** WORK TO COMPLETE **
Each line from the start of the data below through the one containing "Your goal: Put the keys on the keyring" must be reproduced exactly.

** Stored entries **
------------------------------
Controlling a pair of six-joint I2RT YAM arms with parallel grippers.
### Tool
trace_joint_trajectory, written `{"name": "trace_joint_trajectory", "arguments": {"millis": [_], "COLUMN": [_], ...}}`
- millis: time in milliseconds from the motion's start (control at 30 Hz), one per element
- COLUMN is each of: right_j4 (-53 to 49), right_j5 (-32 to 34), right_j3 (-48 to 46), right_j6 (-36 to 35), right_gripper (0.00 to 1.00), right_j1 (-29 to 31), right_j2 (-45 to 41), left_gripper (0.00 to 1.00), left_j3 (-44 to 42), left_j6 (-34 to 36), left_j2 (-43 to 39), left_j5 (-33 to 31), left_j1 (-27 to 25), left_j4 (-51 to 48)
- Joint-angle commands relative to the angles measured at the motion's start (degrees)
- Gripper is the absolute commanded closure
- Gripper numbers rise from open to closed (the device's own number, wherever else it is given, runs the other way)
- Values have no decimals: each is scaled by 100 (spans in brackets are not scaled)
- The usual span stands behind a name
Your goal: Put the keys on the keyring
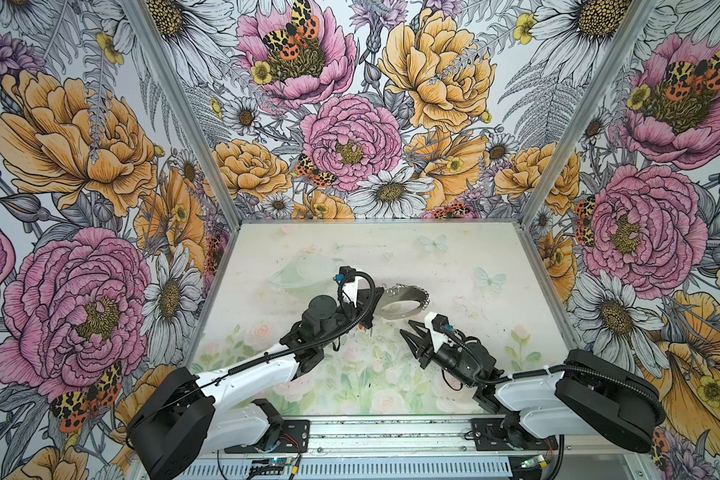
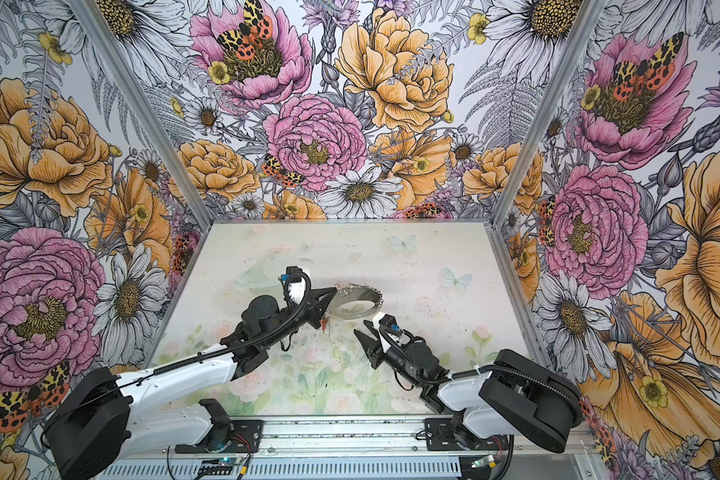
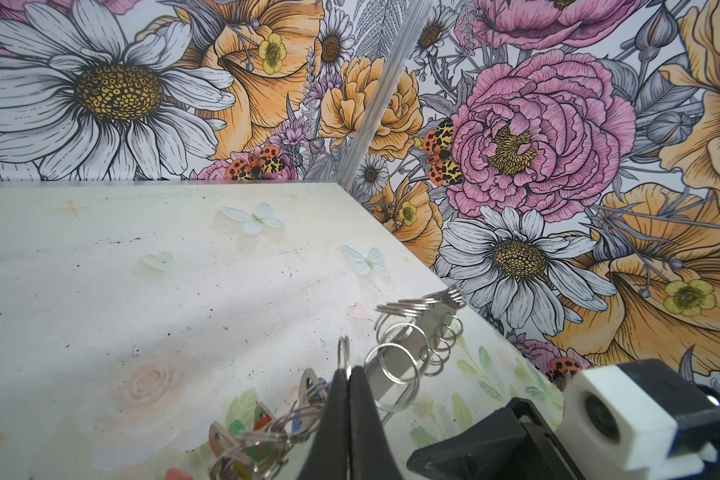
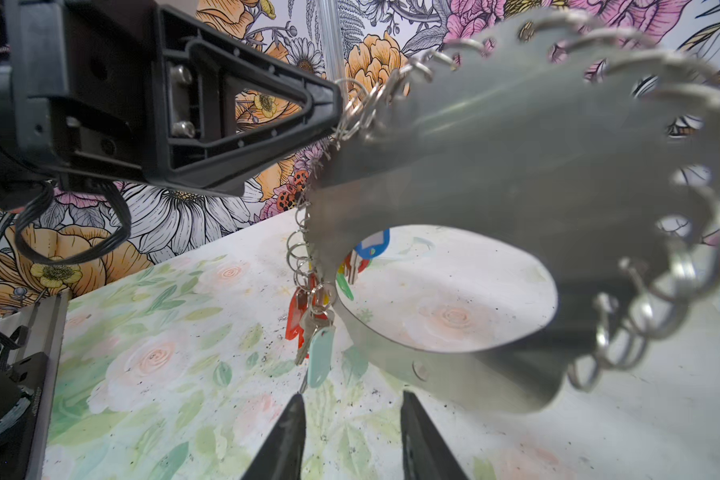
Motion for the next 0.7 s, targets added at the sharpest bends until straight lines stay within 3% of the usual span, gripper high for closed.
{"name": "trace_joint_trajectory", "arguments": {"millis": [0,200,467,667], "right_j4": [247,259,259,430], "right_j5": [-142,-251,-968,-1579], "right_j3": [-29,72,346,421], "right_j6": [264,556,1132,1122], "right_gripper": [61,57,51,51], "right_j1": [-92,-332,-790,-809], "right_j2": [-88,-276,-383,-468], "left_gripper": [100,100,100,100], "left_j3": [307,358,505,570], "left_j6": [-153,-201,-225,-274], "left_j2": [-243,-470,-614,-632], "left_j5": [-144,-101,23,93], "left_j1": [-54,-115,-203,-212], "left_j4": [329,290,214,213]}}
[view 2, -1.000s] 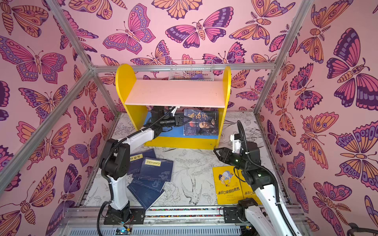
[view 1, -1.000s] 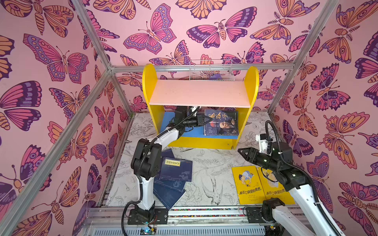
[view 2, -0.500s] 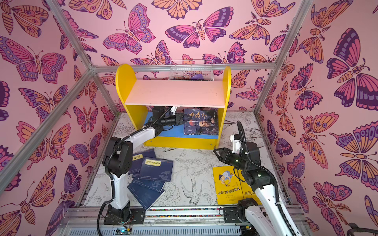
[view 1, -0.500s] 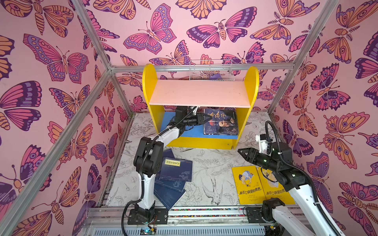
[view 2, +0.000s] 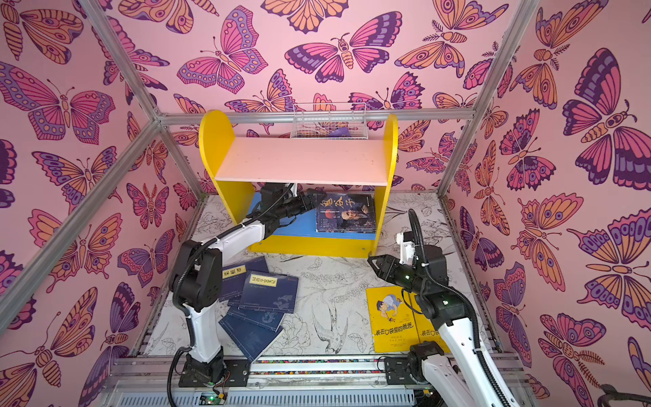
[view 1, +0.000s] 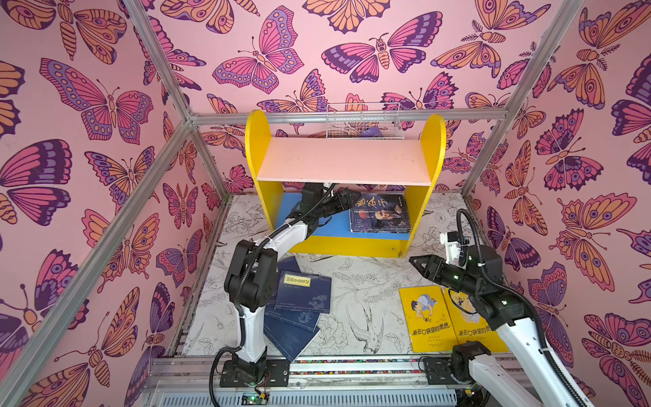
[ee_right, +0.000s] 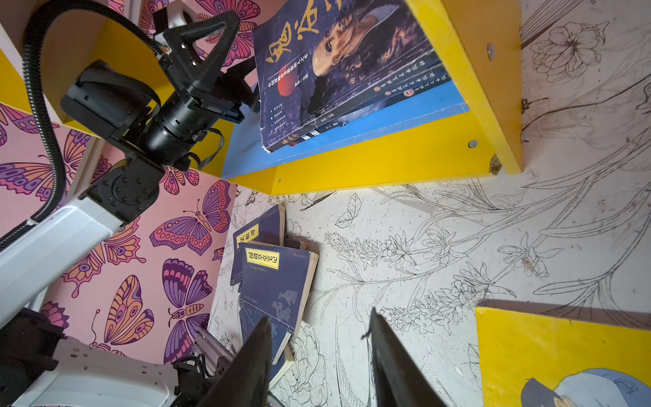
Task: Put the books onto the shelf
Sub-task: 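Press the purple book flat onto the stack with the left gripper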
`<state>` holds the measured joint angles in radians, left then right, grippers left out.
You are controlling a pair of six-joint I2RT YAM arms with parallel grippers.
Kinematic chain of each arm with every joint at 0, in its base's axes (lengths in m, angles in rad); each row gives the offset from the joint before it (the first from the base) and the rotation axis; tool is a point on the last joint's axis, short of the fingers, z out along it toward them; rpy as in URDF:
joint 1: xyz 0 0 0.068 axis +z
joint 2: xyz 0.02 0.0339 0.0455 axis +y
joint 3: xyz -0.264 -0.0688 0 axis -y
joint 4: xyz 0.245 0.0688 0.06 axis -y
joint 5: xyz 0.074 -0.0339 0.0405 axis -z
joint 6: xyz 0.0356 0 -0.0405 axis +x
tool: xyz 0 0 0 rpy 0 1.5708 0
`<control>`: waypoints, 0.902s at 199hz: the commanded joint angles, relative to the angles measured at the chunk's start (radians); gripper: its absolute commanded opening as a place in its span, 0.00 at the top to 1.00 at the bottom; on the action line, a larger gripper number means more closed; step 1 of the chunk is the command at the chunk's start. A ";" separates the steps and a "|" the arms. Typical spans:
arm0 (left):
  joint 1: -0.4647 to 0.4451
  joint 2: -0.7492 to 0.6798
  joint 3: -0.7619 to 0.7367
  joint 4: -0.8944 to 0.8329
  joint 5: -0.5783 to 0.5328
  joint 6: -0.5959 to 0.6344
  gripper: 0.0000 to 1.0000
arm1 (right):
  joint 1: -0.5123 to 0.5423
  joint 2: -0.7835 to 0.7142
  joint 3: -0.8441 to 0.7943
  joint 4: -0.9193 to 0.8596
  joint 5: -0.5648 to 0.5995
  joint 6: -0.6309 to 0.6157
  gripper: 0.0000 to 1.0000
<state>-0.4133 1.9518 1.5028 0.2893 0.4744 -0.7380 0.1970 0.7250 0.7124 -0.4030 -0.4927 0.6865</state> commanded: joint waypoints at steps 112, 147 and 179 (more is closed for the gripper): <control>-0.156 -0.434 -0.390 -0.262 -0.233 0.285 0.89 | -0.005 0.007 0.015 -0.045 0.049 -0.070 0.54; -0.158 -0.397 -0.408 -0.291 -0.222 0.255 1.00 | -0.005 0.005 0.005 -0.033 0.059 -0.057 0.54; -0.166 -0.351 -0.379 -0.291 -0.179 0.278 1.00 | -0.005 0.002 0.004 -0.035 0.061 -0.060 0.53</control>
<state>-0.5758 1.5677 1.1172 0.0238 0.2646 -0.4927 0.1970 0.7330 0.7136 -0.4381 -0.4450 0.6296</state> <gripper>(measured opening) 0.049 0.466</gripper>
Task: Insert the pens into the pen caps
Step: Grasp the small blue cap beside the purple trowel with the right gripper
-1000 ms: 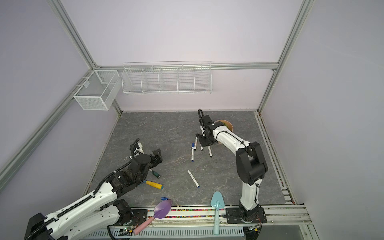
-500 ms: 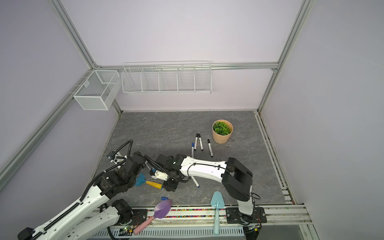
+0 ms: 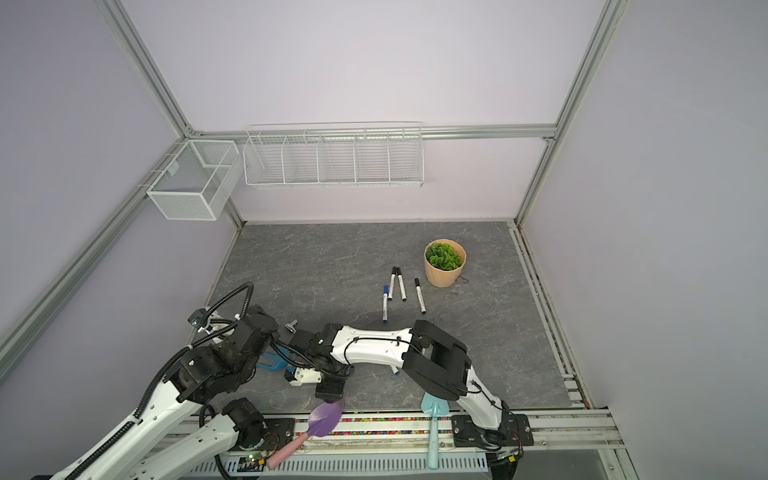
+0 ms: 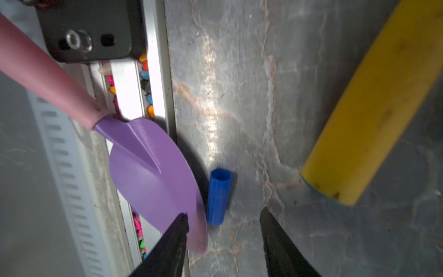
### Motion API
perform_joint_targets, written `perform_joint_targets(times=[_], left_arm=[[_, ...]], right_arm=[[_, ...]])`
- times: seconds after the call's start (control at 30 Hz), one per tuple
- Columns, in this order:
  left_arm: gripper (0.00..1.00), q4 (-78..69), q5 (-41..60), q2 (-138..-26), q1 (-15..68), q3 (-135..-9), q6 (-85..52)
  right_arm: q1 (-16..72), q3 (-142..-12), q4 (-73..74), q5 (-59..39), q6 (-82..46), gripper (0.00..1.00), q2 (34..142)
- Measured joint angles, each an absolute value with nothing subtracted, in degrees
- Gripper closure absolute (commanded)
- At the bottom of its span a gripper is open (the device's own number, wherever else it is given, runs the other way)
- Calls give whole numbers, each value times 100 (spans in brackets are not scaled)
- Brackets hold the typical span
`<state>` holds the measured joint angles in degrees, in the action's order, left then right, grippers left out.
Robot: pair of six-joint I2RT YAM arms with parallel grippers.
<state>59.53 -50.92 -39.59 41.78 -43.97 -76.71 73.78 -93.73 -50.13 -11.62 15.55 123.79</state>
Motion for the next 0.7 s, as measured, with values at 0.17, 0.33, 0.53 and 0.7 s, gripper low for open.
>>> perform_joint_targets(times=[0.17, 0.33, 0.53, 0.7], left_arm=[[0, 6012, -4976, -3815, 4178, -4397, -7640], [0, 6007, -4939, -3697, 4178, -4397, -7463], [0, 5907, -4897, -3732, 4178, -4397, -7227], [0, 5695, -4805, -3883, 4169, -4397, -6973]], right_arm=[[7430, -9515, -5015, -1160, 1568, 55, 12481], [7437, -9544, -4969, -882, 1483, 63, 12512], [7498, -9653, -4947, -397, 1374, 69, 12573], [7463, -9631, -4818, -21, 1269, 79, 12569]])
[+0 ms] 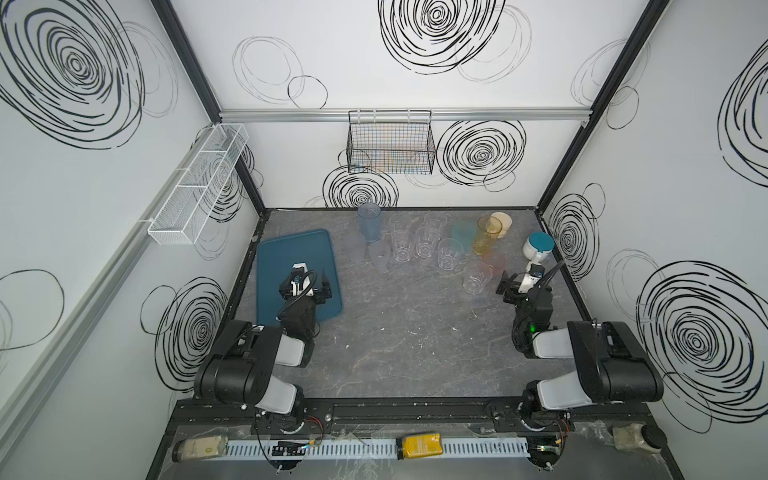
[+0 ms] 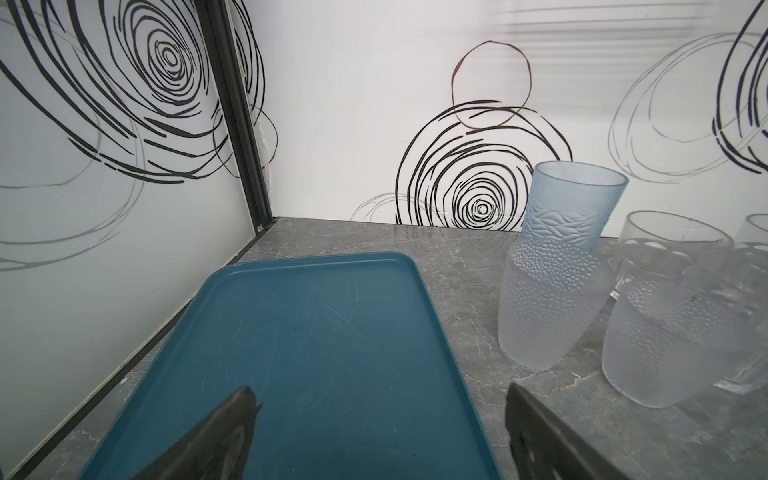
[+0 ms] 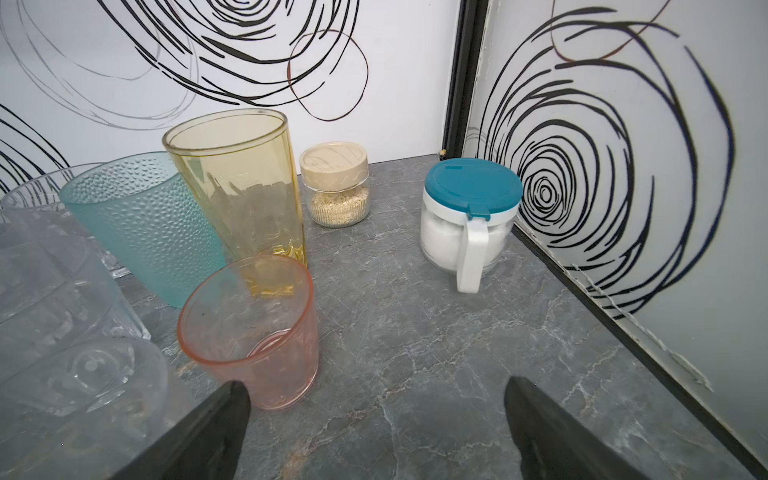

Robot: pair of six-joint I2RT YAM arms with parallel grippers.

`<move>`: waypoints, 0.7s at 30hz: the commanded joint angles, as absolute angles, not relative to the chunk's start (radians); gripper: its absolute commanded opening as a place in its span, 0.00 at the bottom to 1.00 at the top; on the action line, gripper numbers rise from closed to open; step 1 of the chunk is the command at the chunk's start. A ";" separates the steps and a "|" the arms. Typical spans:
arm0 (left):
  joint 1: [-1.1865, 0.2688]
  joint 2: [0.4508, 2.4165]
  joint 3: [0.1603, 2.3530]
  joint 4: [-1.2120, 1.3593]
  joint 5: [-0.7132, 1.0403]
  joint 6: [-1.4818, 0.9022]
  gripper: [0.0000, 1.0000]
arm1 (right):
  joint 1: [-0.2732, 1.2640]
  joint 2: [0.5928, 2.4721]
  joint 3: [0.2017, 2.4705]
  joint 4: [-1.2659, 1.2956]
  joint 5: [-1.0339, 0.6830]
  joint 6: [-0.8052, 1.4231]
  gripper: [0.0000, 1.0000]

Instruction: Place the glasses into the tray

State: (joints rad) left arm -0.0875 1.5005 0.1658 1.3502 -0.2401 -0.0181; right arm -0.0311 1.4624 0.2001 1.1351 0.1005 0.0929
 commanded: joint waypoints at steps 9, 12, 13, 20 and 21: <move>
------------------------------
** EXERCISE OUTPUT **
Controlling a pair of six-joint I2RT YAM arms with parallel grippers.
### Tool
trace_joint_trajectory, written `{"name": "trace_joint_trajectory", "arguments": {"millis": [_], "COLUMN": [_], ...}}`
- millis: time in milliseconds from the motion's start (control at 30 Hz), one per element
- COLUMN is each of: right_j4 (-53 to 49), right_j5 (-32 to 34), right_j3 (-48 to 46), right_j6 (-36 to 35), right_gripper (0.00 to 1.00), right_j1 (-29 to 31), right_j2 (-45 to 41), left_gripper (0.00 to 1.00), left_j3 (-44 to 42), left_j6 (-34 to 36), left_j2 (-43 to 39), left_j5 (-33 to 31), left_j1 (-27 to 25), left_j4 (-51 to 48)
- Joint-angle commands relative to the angles measured at the motion's start (degrees)
- Gripper is the absolute commanded closure
- Gripper numbers rise from open to closed (the device's own number, wherever else it is given, runs the other way)
- Values have no decimals: each is scaled by 100 (spans in brackets are not scaled)
- The usual span stands behind a name
Your goal: Put the keys on the keyring

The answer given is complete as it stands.